There's no denying that they speak for a prominent element of the gay-rights movement (not the gay marriage movement; there's a difference). I worry about their influence, as I do about that of socialized-medicine advocates and anti-globalists and gender-abolishers and other members of the ultra-egalitarian left, but I don't think they'll prevail, even within the gay universe, most of which is neither radical nor "queer."
There's a legitimate argument here about whether the culture will interpret gay marriage as "anything goes" or as "marriage goes." Actually, some of both may happen, but I expect the dominant vector to be reaffirmation of marriage's privileged status as the family structure of choice. Parents asking their gay kids, "So, you guys going to get married?", plus the longstanding social preference for the unique commitment of marriage (as expressed, for example, in corporate benefits reserved for married couples), plus the fact that most marrying gay couples marry precisely because they see marriage as a unique commitment - all these, I expect, will lead the culture to read SSM as a return to the values of marriage, not a further flight from them. The wind brings positive straws from Massachusetts, where a number of employers are revoking domestic-partner benefits now that SSM is legal.
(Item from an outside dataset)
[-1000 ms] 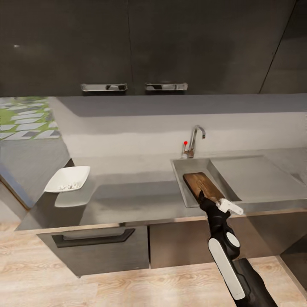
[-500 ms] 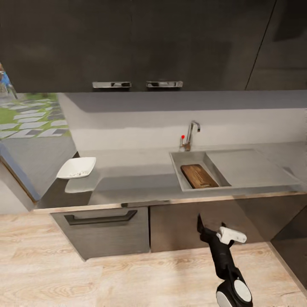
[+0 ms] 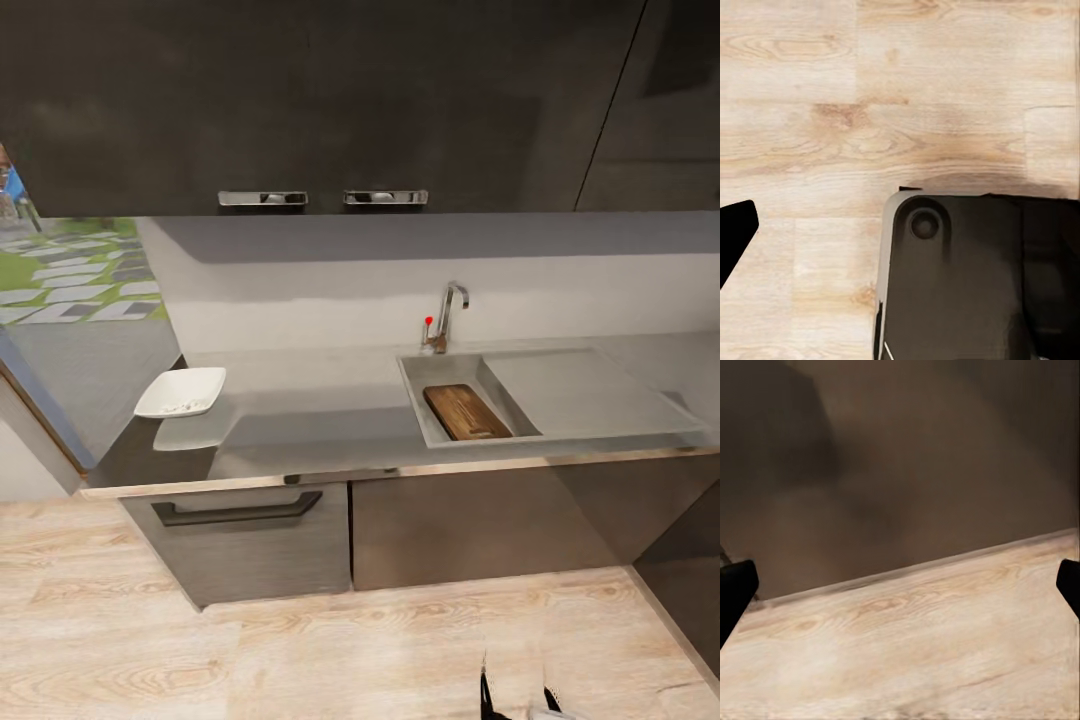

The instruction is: In the kitchen, take the Vidalia onion out of the sink, dice it on the chopping board with the paring knife, put the diced onion into the bowl on the countertop, then place both the paring knife and the chopping board into the sink.

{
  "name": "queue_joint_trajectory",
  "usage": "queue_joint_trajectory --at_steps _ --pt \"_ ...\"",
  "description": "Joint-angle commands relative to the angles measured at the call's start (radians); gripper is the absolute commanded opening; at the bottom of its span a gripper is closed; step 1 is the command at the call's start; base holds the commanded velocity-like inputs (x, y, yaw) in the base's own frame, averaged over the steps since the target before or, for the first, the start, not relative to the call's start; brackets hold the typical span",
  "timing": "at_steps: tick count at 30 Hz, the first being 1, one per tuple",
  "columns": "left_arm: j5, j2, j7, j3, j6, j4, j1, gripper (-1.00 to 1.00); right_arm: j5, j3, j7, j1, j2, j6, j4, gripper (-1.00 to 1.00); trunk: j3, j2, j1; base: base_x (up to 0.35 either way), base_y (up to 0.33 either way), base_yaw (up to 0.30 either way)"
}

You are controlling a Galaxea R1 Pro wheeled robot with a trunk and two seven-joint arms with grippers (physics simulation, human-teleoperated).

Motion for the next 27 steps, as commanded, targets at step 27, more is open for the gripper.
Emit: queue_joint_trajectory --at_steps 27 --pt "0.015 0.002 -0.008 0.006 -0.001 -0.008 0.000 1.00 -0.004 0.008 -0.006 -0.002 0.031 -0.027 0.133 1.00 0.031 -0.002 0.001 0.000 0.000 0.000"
In any case, it's hardly fair to saddle homosexuals with the burden of exclusion from marriage in hopes of preventing heterosexual folly. If straights insist on trashing marriage, it's not gays' job to stop them. Question: how many American heterosexuals would give up their own marriages to (maybe) forfend polygamy? Who would even consider asking them to do so? I'm often saddened by otherwise compassionate conservatives' willingness to think of gay people, in the SSM debate, as pawns to be manipulated for some larger social good. They must forgive us for declining to think of ourselves that way.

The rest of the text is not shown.